§ WHAT THIS TASK INVOLVES:
The word "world" marks the lines to find; copy every such line from the data below.

§ DATA BELOW:
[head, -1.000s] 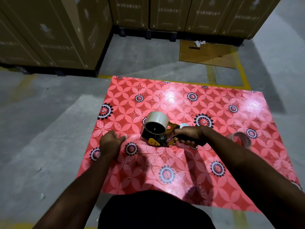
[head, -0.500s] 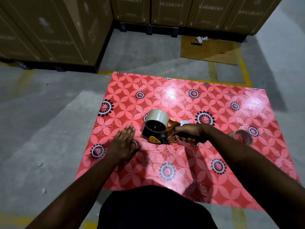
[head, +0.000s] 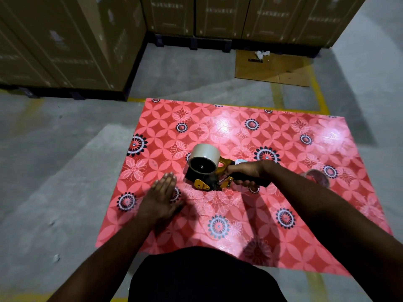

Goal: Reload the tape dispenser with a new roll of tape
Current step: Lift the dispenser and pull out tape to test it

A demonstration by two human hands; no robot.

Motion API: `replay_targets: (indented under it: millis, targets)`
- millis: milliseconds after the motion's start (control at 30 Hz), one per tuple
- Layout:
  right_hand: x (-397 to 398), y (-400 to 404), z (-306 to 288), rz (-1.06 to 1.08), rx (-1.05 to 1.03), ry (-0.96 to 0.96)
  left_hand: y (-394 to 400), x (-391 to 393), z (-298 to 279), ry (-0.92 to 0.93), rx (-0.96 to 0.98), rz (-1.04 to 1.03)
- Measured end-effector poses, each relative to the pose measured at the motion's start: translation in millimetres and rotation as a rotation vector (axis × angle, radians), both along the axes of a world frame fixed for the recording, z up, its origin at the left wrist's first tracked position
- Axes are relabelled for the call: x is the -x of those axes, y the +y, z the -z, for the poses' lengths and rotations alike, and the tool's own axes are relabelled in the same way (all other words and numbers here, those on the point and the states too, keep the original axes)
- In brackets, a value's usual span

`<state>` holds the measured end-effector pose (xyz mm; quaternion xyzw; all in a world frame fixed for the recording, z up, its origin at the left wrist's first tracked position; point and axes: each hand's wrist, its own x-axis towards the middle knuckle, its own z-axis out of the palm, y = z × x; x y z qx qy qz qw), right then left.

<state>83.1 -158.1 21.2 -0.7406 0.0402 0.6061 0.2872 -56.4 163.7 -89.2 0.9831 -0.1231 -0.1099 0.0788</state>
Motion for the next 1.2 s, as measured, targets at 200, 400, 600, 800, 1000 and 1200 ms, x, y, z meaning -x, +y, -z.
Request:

§ RESULT OF THE TASK:
- Measured end-effector poses, each relative to the pose measured at the motion's start: translation in millimetres and rotation as a rotation vector (axis × angle, radians), both along the axes of a world frame fixed for the recording, z up, its origin at the left wrist's first tracked position
`<state>` holds the measured end-effector pose (xyz mm; quaternion xyzw; all in a world frame fixed for the recording, z up, its origin at the left wrist's first tracked position; point and axes: each hand's wrist, its own x-axis towards the middle knuckle, its own z-axis out of the palm, y = z × x; x y z qx qy qz qw), right then left.

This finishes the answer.